El Consejo Nacional de Seguridad (NSC) se ha fijado un “objetivo a la altura”, que anunció durante sus sesiones de apertura para 2016. El objetivo es eliminar las muertes accidentales en nuestras vidas. El director ejecutivo del Consejo Nacional de Seguridad también ha instado a las empresas y a los individuos a crear su propio “tiro a la luna” personal, lo que los empleadores podrían lograr estableciendo el objetivo de cero muertes de trabajadores. El término "disparo a la Luna" hace referencia al objetivo fijado por el Presidente Kennedy de enviar un hombre a la Luna de forma segura antes de finales de los años 1960. Ese objetivo se cumplió y el NSC espera que tanto su objetivo como los objetivos individuales fijados por los empleadores también puedan alcanzarse.
Las muertes accidentales se pueden prevenir y tratar de eliminarlas por completo podría significar que muchas personas evitarían lesiones que acaban con sus vidas y muchas familias evitarían la devastación de perder a un ser querido. Desafortunadamente, a menos que se eliminen las muertes accidentales, las familias seguirán viéndose obligadas a hacer frente a las pérdidas financieras y emocionales resultantes de una muerte prematura. Los abogados de lesiones de Nueva York pueden brindar asistencia a las familias para presentar reclamos de compensación cuando ocurren muertes que no deberían haber ocurrido.

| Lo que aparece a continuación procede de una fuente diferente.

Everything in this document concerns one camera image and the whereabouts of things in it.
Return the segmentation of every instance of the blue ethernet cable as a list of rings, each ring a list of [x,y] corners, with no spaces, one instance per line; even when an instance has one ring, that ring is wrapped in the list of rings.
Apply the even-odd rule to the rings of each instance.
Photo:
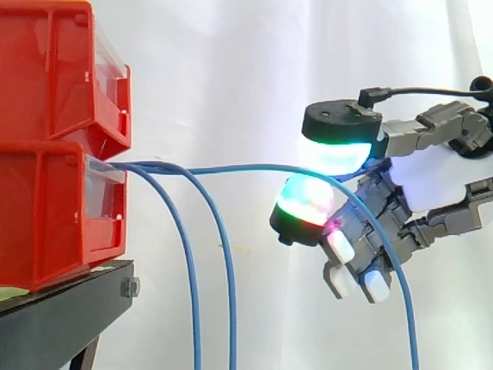
[[[160,162],[136,162],[134,164],[142,166],[150,173],[161,174],[161,175],[174,174],[174,172],[171,172],[166,168],[161,167]],[[303,175],[316,177],[320,180],[326,181],[333,187],[336,187],[340,192],[346,195],[346,197],[348,197],[357,206],[361,214],[366,219],[369,220],[371,225],[377,231],[377,234],[382,240],[382,243],[384,245],[384,248],[389,258],[391,259],[392,267],[394,268],[397,274],[397,279],[399,281],[399,285],[401,286],[402,294],[404,297],[404,306],[406,309],[407,332],[409,334],[409,346],[411,352],[411,366],[413,370],[419,370],[418,340],[416,337],[416,325],[414,322],[414,309],[412,304],[411,290],[409,289],[409,285],[407,284],[404,271],[402,270],[401,262],[399,261],[399,257],[397,256],[397,253],[395,252],[392,243],[388,240],[387,236],[385,235],[385,231],[383,227],[380,225],[378,220],[368,209],[366,204],[364,204],[364,202],[360,200],[353,192],[351,192],[346,186],[344,186],[341,182],[337,181],[333,177],[324,176],[320,173],[296,166],[260,163],[260,164],[244,164],[244,165],[232,165],[232,166],[194,168],[189,170],[189,172],[191,172],[191,174],[193,175],[209,175],[209,174],[218,174],[218,173],[247,172],[247,171],[277,171],[277,172],[288,172],[288,173],[300,173]]]
[[[183,249],[185,251],[186,266],[188,269],[188,280],[190,286],[190,300],[192,302],[192,325],[193,325],[193,368],[194,370],[202,369],[202,347],[200,341],[200,305],[199,305],[199,292],[197,287],[197,279],[195,273],[195,264],[193,263],[193,252],[190,245],[190,240],[188,234],[186,233],[185,227],[181,217],[179,216],[178,210],[176,209],[173,201],[169,197],[168,193],[163,189],[163,187],[143,168],[139,166],[134,166],[131,163],[112,163],[112,165],[119,169],[129,172],[134,172],[135,174],[142,177],[151,187],[153,187],[161,196],[164,203],[168,206],[169,212],[173,217],[176,227],[178,228],[179,235],[183,242]]]
[[[214,220],[217,224],[217,229],[219,231],[221,244],[223,245],[223,254],[224,254],[224,263],[226,265],[226,279],[227,279],[227,287],[228,287],[228,303],[230,309],[230,370],[236,370],[236,352],[237,352],[237,323],[236,323],[236,283],[234,277],[234,266],[233,266],[233,257],[231,256],[231,246],[230,240],[228,238],[226,228],[224,227],[224,222],[222,217],[220,216],[219,211],[217,210],[217,206],[209,195],[205,187],[201,184],[198,179],[191,174],[188,170],[184,169],[181,166],[178,166],[173,163],[160,163],[159,168],[172,171],[174,173],[178,173],[184,175],[193,186],[202,194],[205,201],[207,202]]]

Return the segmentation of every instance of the black table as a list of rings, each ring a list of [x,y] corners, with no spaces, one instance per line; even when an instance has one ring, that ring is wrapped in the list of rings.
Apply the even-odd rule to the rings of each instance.
[[[92,368],[99,335],[139,293],[133,261],[111,261],[68,284],[0,302],[0,369]]]

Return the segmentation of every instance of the white cloth backdrop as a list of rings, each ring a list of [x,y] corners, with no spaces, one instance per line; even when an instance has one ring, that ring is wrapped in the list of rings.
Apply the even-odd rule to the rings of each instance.
[[[132,66],[133,149],[121,160],[184,166],[296,163],[305,106],[369,86],[467,88],[493,75],[486,0],[94,0],[99,23]],[[436,103],[395,98],[387,117]],[[409,368],[401,291],[370,306],[337,301],[319,249],[277,243],[268,218],[285,176],[203,179],[230,234],[241,370]],[[203,368],[226,369],[222,251],[204,202],[185,180],[161,180],[193,242]],[[165,206],[131,177],[126,257],[142,294],[102,336],[96,370],[191,369],[183,249]],[[405,265],[423,369],[493,368],[493,226],[449,238]]]

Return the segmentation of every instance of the red storage drawer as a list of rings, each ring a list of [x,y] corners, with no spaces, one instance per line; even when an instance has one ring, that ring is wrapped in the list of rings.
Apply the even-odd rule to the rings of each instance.
[[[130,71],[88,2],[0,0],[0,140],[66,140],[101,160],[130,148]]]
[[[40,288],[124,253],[126,174],[77,143],[0,143],[0,287]]]

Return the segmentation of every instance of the green light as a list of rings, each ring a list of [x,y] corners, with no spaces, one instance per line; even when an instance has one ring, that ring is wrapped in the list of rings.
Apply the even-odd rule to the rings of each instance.
[[[334,208],[334,192],[324,181],[296,174],[286,182],[277,205],[298,219],[323,226]]]
[[[371,144],[327,145],[303,136],[299,151],[302,166],[336,176],[359,170],[370,155]],[[300,220],[323,226],[334,209],[334,192],[322,180],[296,174],[286,182],[277,197],[277,205]]]
[[[298,149],[302,166],[336,176],[358,171],[370,155],[371,144],[329,145],[315,143],[302,136]]]

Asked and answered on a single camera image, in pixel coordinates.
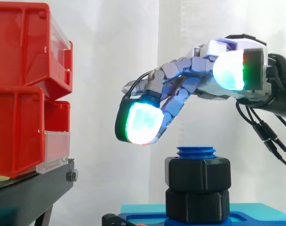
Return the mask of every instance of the robotic hand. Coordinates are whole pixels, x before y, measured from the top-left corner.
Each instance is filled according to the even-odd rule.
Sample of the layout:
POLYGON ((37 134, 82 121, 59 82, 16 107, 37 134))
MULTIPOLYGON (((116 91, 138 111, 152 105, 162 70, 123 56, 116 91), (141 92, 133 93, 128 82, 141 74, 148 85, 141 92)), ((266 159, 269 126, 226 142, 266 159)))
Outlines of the robotic hand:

Trabajando para eliminar las muertes accidentales
Las lesiones no intencionales son la cuarta causa principal de muerte en los Estados Unidos, según Alerta de noticias de seguridad. Muchas de estas muertes accidentales ocurren mientras los trabajadores están en el trabajo. Mejorar la seguridad en el lugar de trabajo y brindar mejor capacitación y apoyo a los empleados podría contribuir en gran medida a lograr el objetivo de cero muertes accidentales. El Consejo Nacional de Seguridad ha enumerado sus prioridades para mejorar la seguridad en el lugar de trabajo que la organización espera contribuyan en gran medida a lograr el objetivo de cero muertes accidentales.
La prioridad número uno es tratar de reducir los accidentes automovilísticos en el trabajo, ya que los accidentes automovilísticos siguen siendo la principal causa de muertes en el lugar de trabajo. El NSC cree que los empresarios pueden ayudar a reducir esta cifra comprando coches de empresa que cuenten con lo último en tecnologías de seguridad avanzadas. Los monitores de frenado automático y punto ciego son dos de las posibles características de seguridad que ofrecen muchos vehículos y que podrían ayudar a prevenir accidentes automovilísticos cometidos por trabajadores en el trabajo.
El NSC cree que los empleados también necesitan más capacitación sobre la seguridad de los vehículos, más específicamente sobre los riesgos de la conducción distraída y los peligros de la tecnología en los automóviles. Muchos conductores creen que el uso de dispositivos manos libres no presenta un riesgo para la seguridad ya que tienen las manos en el volante. Los automovilistas deben ser conscientes de los numerosos estudios que muestran que el uso de dispositivos electrónicos con manos libres distrae tanto como el uso de dispositivos electrónicos de mano. El cerebro no es capaz de realizar múltiples tareas de manera efectiva, por lo que cuando se concentra en hablar con alguien por teléfono con manos libres o en hablar con cualquier sistema electrónico del vehículo, los conductores no pueden prestar atención a la seguridad vial.
Además de abordar los riesgos de lesiones en el lugar de trabajo en los automóviles, NSC también tiene otras dos prioridades principales para los empleadores: abordar el "problema creciente de la adicción a los opioides" y brindar más capacitación sobre la violencia en el lugar de trabajo.
Si los empleadores prestan atención a las prioridades de seguridad establecidas por el NSC y si las empresas establecen una meta ambiciosa para prevenir lesiones laborales, es de esperar que se salven muchas vidas. Sin embargo, si se pierden vidas, Rosenberg, Minc, Falkoff & Wolff puede ayudar a los familiares supervivientes a presentar una reclamación de indemnización por daños y perjuicios.